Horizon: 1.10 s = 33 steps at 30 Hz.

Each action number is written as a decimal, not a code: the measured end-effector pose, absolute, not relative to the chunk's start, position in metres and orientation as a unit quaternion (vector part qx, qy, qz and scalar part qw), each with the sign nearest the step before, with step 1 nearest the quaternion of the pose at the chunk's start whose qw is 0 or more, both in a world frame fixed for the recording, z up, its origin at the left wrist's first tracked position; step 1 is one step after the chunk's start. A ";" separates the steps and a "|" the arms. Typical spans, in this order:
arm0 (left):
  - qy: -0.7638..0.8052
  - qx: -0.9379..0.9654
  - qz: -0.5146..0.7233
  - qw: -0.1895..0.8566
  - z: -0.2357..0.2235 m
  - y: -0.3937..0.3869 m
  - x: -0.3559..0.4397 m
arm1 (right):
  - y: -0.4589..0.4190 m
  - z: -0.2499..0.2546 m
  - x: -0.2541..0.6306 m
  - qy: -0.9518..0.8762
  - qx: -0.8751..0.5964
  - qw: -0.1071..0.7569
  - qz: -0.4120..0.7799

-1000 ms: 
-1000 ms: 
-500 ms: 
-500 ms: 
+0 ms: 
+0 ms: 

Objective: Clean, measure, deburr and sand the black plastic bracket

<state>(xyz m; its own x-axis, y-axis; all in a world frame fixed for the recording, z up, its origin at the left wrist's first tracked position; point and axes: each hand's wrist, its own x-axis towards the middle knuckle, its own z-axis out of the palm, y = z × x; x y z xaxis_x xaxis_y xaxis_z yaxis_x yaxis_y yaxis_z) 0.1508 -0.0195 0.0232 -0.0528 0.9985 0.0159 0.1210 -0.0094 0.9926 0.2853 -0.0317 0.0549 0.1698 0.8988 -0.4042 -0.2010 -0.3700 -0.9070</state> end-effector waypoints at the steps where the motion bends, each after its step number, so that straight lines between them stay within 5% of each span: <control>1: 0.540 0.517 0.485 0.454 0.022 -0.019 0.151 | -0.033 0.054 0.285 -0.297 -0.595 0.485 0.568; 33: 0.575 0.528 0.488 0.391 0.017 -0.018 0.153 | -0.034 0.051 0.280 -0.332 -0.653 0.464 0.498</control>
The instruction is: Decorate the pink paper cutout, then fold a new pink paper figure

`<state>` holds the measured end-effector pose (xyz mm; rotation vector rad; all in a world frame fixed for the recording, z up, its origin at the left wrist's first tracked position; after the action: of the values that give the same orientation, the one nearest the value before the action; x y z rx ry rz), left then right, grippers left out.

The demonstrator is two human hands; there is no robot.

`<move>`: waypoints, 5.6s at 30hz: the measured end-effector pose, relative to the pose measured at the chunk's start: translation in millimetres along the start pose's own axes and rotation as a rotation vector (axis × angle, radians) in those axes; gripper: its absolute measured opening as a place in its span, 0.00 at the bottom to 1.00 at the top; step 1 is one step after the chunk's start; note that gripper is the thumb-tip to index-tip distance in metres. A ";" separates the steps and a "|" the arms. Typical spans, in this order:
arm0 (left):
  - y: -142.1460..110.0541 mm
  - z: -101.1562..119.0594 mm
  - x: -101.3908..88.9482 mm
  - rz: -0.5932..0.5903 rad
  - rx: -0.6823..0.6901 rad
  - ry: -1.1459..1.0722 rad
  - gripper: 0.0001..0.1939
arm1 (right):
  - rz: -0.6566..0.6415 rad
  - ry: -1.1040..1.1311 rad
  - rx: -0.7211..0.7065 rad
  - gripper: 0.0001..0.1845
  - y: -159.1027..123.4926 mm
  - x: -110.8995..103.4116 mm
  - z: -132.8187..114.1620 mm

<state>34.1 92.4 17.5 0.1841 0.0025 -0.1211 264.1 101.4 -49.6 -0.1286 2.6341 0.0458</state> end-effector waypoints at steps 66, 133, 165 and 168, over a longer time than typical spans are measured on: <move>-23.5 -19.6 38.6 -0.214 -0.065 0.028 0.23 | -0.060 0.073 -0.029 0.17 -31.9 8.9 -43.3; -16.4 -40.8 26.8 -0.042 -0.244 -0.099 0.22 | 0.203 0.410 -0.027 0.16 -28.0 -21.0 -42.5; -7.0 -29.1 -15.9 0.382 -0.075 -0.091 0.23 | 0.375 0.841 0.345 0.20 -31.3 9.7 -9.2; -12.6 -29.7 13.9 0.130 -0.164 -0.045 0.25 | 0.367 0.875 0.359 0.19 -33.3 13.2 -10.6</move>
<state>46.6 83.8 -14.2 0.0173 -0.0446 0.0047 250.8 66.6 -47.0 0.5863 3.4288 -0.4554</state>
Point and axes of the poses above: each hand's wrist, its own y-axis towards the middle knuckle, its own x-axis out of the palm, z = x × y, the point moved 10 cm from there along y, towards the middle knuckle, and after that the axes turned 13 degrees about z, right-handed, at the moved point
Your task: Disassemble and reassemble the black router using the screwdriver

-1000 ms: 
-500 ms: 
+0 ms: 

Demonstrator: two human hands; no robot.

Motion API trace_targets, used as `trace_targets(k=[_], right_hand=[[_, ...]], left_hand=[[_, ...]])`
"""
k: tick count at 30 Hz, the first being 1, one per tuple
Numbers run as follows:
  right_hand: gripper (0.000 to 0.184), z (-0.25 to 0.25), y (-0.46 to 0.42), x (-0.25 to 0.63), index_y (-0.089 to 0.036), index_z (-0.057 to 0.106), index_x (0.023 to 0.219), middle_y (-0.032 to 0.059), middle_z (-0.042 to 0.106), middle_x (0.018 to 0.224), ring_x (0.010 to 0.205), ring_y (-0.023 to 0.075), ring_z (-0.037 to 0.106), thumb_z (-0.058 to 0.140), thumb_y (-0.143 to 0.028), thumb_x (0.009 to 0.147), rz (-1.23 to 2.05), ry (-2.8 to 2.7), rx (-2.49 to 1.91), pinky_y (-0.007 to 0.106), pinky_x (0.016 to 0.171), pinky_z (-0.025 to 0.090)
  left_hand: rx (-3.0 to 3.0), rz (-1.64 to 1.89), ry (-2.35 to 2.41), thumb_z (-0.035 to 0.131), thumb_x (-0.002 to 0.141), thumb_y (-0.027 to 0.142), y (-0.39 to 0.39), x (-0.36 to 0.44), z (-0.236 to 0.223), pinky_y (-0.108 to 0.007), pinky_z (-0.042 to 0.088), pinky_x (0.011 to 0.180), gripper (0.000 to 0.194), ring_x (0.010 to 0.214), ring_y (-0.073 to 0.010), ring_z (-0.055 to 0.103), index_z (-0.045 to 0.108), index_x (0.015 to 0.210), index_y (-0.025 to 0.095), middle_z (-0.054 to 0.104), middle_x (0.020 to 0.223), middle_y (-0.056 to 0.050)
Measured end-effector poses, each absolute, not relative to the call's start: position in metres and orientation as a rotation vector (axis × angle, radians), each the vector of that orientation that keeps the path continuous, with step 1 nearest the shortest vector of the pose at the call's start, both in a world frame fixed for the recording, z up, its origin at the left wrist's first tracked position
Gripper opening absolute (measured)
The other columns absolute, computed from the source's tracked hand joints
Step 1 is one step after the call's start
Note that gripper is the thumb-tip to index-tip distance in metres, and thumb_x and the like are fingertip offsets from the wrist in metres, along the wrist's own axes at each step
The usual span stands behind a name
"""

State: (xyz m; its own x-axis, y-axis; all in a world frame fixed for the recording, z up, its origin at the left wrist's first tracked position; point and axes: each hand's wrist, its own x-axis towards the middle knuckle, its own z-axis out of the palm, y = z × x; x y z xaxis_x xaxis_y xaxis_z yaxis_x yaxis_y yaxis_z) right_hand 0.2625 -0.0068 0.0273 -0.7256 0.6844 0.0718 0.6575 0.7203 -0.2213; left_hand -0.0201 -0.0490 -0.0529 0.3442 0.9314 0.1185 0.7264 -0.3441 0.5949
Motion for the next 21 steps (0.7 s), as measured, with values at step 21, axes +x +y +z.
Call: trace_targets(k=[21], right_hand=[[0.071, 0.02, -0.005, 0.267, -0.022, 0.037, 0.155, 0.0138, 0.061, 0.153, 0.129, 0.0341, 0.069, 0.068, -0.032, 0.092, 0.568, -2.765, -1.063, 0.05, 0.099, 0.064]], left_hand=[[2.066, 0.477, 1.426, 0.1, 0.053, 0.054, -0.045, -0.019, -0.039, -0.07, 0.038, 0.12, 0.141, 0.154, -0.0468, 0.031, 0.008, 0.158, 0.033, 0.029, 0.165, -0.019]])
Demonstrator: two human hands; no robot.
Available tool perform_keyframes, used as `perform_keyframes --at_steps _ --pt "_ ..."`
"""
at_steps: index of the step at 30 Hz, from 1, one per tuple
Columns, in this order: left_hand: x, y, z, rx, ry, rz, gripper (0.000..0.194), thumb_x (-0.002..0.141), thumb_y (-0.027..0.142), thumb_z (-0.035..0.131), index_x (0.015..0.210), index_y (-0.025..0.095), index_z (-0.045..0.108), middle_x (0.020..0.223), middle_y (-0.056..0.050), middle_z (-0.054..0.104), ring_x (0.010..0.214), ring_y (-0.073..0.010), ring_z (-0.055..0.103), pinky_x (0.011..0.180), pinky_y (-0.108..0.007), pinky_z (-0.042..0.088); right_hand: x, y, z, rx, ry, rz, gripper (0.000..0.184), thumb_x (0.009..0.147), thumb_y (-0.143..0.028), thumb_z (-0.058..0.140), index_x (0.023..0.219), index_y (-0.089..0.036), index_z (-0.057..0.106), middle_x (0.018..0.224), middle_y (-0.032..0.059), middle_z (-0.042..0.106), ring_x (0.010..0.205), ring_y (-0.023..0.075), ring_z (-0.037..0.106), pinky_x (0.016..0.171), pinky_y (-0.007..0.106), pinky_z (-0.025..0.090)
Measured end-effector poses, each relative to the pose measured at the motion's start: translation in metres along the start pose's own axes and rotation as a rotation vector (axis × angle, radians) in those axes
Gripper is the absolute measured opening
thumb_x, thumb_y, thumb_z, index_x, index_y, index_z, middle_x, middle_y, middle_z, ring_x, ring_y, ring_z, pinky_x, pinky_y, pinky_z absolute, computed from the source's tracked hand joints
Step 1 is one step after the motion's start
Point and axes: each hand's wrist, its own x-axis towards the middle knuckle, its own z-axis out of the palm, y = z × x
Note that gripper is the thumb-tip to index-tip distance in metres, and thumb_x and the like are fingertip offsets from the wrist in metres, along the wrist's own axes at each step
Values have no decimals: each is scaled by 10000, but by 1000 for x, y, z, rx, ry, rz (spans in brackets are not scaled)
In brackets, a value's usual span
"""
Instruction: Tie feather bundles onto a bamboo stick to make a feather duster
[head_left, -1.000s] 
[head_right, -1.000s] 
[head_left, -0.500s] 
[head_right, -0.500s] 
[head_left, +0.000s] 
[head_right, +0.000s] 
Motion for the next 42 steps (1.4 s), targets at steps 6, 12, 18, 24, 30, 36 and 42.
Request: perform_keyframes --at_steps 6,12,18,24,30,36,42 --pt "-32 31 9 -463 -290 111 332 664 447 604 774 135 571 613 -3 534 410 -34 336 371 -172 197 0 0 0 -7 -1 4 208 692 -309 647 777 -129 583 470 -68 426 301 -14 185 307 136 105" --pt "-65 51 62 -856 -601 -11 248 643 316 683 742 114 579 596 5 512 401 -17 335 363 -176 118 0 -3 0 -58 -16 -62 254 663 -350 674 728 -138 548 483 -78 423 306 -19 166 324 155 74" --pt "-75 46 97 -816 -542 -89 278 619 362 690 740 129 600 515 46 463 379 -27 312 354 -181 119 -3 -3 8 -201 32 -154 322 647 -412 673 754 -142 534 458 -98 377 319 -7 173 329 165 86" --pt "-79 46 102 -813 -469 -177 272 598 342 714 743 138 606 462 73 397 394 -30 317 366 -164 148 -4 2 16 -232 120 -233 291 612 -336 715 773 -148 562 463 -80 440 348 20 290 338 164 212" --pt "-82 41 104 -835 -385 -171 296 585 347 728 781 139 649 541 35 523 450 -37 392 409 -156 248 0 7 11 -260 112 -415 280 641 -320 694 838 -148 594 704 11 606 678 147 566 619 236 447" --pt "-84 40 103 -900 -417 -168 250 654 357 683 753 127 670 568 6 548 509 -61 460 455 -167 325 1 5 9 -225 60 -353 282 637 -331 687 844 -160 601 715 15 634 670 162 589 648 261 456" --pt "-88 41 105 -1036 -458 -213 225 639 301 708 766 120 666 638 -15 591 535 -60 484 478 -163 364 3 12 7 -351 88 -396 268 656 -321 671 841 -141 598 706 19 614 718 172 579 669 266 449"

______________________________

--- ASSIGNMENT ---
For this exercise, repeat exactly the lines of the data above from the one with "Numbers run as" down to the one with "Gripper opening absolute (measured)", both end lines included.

--- SOLUTION BELOW ---
Numbers run as follows:
  right_hand: gripper (0.000 to 0.184), z (-0.25 to 0.25), y (-0.46 to 0.42), x (-0.25 to 0.63), index_y (-0.089 to 0.036), index_z (-0.057 to 0.106), index_x (0.023 to 0.219), middle_y (-0.032 to 0.059), middle_z (-0.042 to 0.106), middle_x (0.018 to 0.224), ring_x (0.010 to 0.205), ring_y (-0.023 to 0.075), ring_z (-0.037 to 0.106), thumb_z (-0.058 to 0.140), thumb_y (-0.143 to 0.028), thumb_x (0.009 to 0.147), rz (-1.23 to 2.05), ry (-2.8 to 2.7), rx (-2.49 to 1.91), pinky_y (-0.007 to 0.106), pinky_x (0.016 to 0.171), pinky_z (-0.025 to 0.090)
  left_hand: rx (-3.0 to 3.0), rz (-1.64 to 1.89), ry (-2.35 to 2.41), thumb_z (-0.035 to 0.131), thumb_x (-0.002 to 0.141), thumb_y (-0.027 to 0.142), y (-0.39 to 0.39), x (-0.36 to 0.44), z (-0.236 to 0.223), pinky_y (-0.108 to 0.007), pinky_z (-0.042 to 0.088), pinky_x (0.011 to 0.180), gripper (0.000 to 0.194), ring_x (0.010 to 0.214), ring_y (-0.073 to 0.010), ring_z (-0.055 to 0.103), index_z (-0.045 to 0.108), index_x (0.015 to 0.210), index_y (-0.025 to 0.095), middle_z (-0.054 to 0.104), middle_x (0.020 to 0.223), middle_y (-0.056 to 0.050)
Measured end-effector poses, each absolute, not relative to the call's start: position in metres and orientation as a rotation vector (axis × angle, radians), each the vector of that orientation that keeps the path continuous, with step 1 nearest the shortest vector of the pose at the call's start, both in a world frame fixed for the recording, z up, its origin at the left wrist's first tracked position
Gripper opening absolute (measured)

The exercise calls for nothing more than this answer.